В этом своеобразном прочтении бесформенность выражалась прежде всего в пренебрежении к личности: «Сократа просто бы посадили  на кол - или  содрали бы с него живьем кожу - и  дело с  концом,  и  не было  бы  вам ни  диалогов  Платона,  ни неоплатонизма,  ни  всего  прочего » (Меньше, 413). На Запад эта идея проникла через Рим и «линейный» принцип империи (линейность), прославленная впервые Вергилием (это в отличие от симметрии и кругового движения греческого космоса; см  «Путешествие», 75)

Александрийская  традиция была традицией  греческой: традицией  порядка (космоса), пропорциональности,  гармонии,  тавтологии  причины  и  следствия (Эдиповский  цикл):  традицией  симметрии  и  замкнутого  круга.  Элегиков Виргилий выводит из  себя именно  концепцией  линейного  движения, линейного представления о существовании. (Главка 10  «Путешествия АС)

Бродскиий предпочитает многоголосию язычества единый голос единобожия и индивидуализм греков, анти-индивидуализму римлян, и снова безошибочно он родственен Мандельштаму, находившемуся под влиянием знаменитого классика Тадеуша Зелинского, автора «Скрябин и христианство». Примечательно, что преображение собора Айя Софии (также заглавие одного знаменитого стихотворения Мандельштама) в мечеть путем простого возведения четырех минаретов с каждой стороны собора, вляется для Бродского зловещей метафорой торжества полумесяца над крестом и «глубокого равнодушия  Востока к  проблемам метафизического порядка» (Меньше, 432).
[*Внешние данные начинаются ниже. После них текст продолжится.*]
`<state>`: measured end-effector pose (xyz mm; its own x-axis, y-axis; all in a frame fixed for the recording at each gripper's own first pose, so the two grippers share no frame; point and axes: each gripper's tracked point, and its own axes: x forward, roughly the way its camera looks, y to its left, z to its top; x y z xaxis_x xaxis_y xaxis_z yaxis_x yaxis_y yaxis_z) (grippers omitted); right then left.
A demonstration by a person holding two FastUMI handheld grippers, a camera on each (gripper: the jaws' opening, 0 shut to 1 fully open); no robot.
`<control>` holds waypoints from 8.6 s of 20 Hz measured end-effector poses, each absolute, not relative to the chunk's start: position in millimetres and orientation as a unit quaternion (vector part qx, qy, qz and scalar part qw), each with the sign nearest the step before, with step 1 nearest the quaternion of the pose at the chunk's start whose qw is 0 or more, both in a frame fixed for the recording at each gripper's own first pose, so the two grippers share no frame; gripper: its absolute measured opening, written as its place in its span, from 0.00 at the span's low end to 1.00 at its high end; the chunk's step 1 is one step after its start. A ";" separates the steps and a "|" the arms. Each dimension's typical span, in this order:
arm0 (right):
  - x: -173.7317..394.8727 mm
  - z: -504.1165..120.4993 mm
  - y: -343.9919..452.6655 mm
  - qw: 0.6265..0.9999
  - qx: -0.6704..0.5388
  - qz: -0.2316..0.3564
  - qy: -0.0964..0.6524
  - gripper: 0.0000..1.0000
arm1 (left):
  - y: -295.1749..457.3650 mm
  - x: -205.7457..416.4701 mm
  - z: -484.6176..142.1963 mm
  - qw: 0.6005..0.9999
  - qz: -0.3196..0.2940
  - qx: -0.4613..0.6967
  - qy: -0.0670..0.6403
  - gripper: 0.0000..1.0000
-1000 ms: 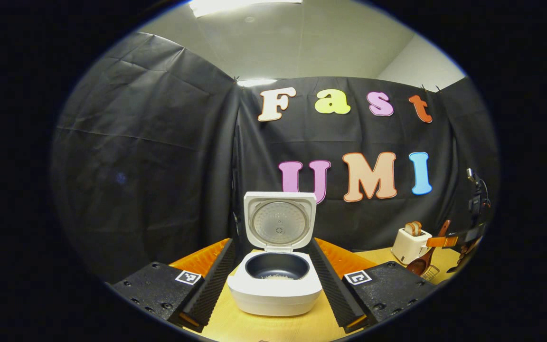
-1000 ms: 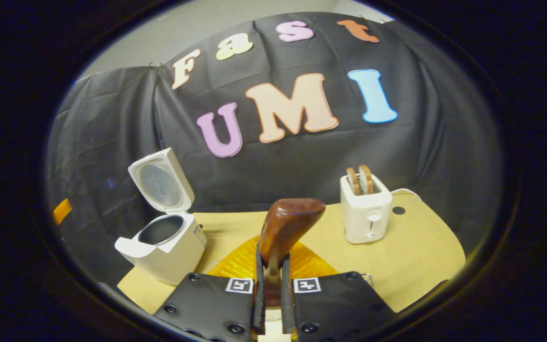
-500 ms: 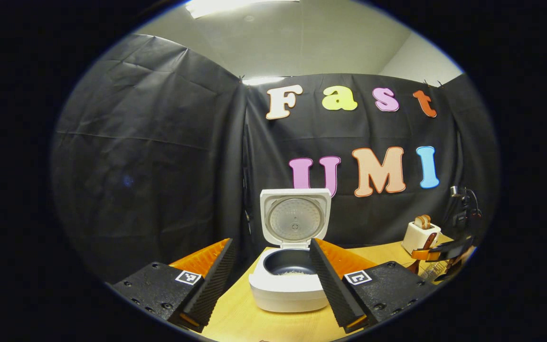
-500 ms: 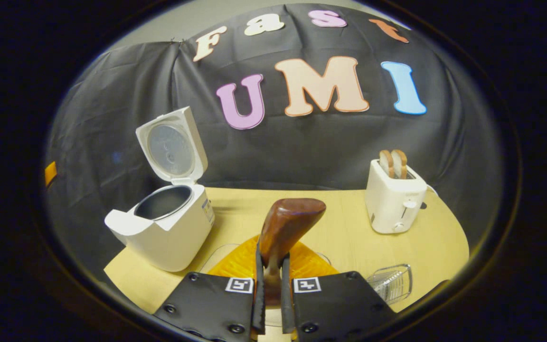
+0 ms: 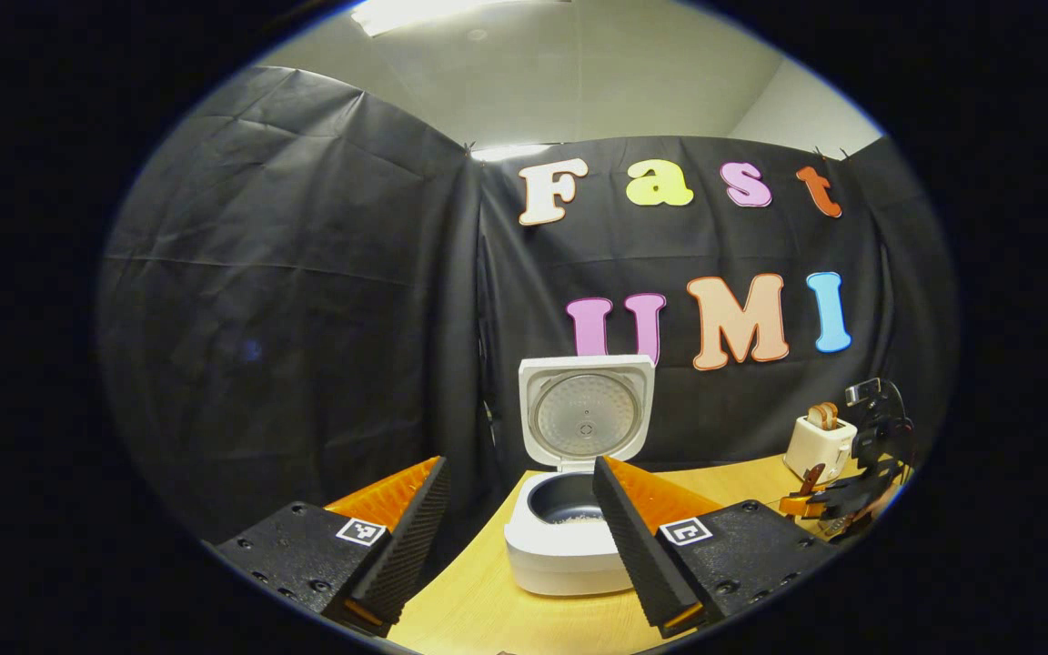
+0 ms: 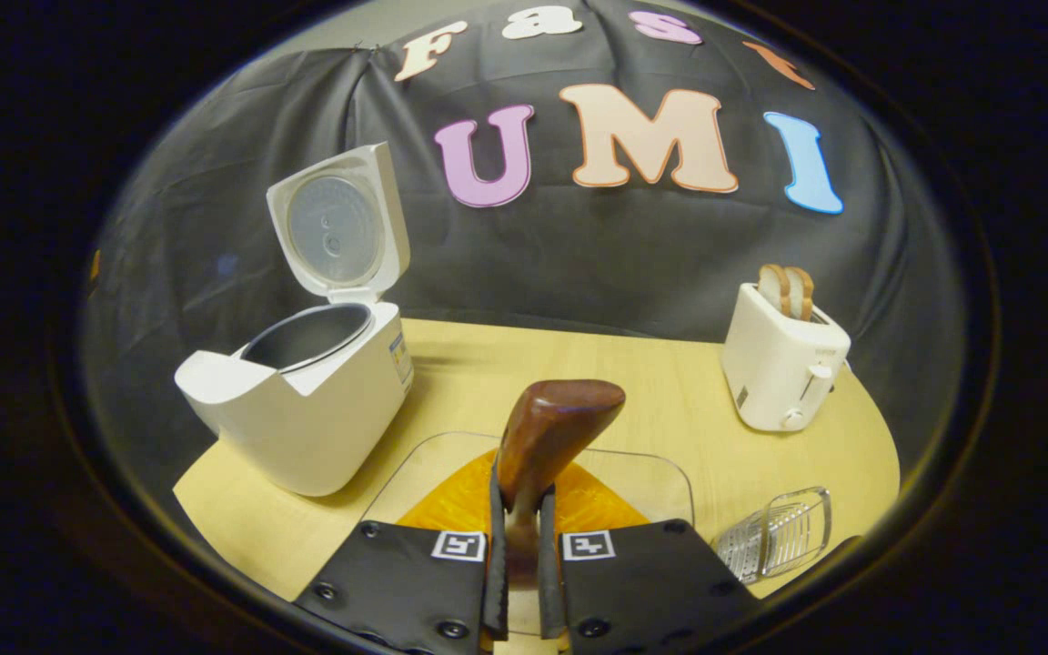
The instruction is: Close the left gripper, press the button to open the rice cooker; take a wooden spoon from the chopstick holder with the right hand, scoop a spoonful of rice and pour it into the rice cooker, then put the wooden spoon back into the chopstick holder.
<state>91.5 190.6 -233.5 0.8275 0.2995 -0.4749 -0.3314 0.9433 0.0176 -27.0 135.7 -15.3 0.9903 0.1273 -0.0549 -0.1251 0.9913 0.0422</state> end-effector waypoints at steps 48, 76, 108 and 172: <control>115.5 -170.6 173.2 0.776 0.540 0.113 0.305 0.16 | 133.6 -14.5 -25.5 0.999 0.040 -0.011 0.033 0.93; 181.2 -151.0 452.0 0.842 0.375 0.229 0.314 0.16 | 270.7 -61.0 -47.1 0.985 0.159 -0.023 0.054 0.92; 154.8 -92.7 505.3 0.916 -0.191 0.348 0.063 0.16 | 278.1 -66.2 -48.7 0.985 0.161 -0.039 0.049 0.95; 141.9 -211.0 -84.3 0.957 0.118 0.006 0.266 0.17 | -1.4 41.3 22.0 0.999 -0.038 -0.001 0.002 0.92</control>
<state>141.9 -84.3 -211.0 0.8587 0.0738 -0.5072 0.0511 0.9723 0.2281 41.3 -1.4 22.0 0.9971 -0.0759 -0.0048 0.0759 0.9971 -0.0029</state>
Если эти заметки о путешествии читать в контексте Йейтса, Мандельштама и,  особенно,  собственно  Бродского, вырисовывается следующая формула: поэзия есть ограничение во времени (или дематериализация)  и в пространстве, тогда как империя, включая социальные утопии и прикладное христианство (например, марксизм) - это пространственное ограничение времени. Отсюда Мандельштам, принесенный в жертву империи (триумф пространства), писавший стихи, «сильно-цезурированные», в строках которых «тягучее ощущение хода времени» и чьи слова и даже буквы «почти осязаемые сосуды времени» (Меньше, 125-26).
В конце концов Бродский посещает Стамбул не как западный турист или журналист, а как запоздалый представитель «Эллады» Мандельштама. Он противостоит призраку тех же деспотических «восточных» корней, изгнавшего его с родины и проглотившего Мандельштама целиком. Его оксиндентализм, заработанный, как и у его великого предка, является противовесом романтическому (и ложному) ориентализму Йейтса. Золотая ветвь и птица, поющая вне времени у последнего, становится трагически запертым в клетке щеглом мандельштамовской песни, о чем нам еще придется сказать на последних страницах этой главы.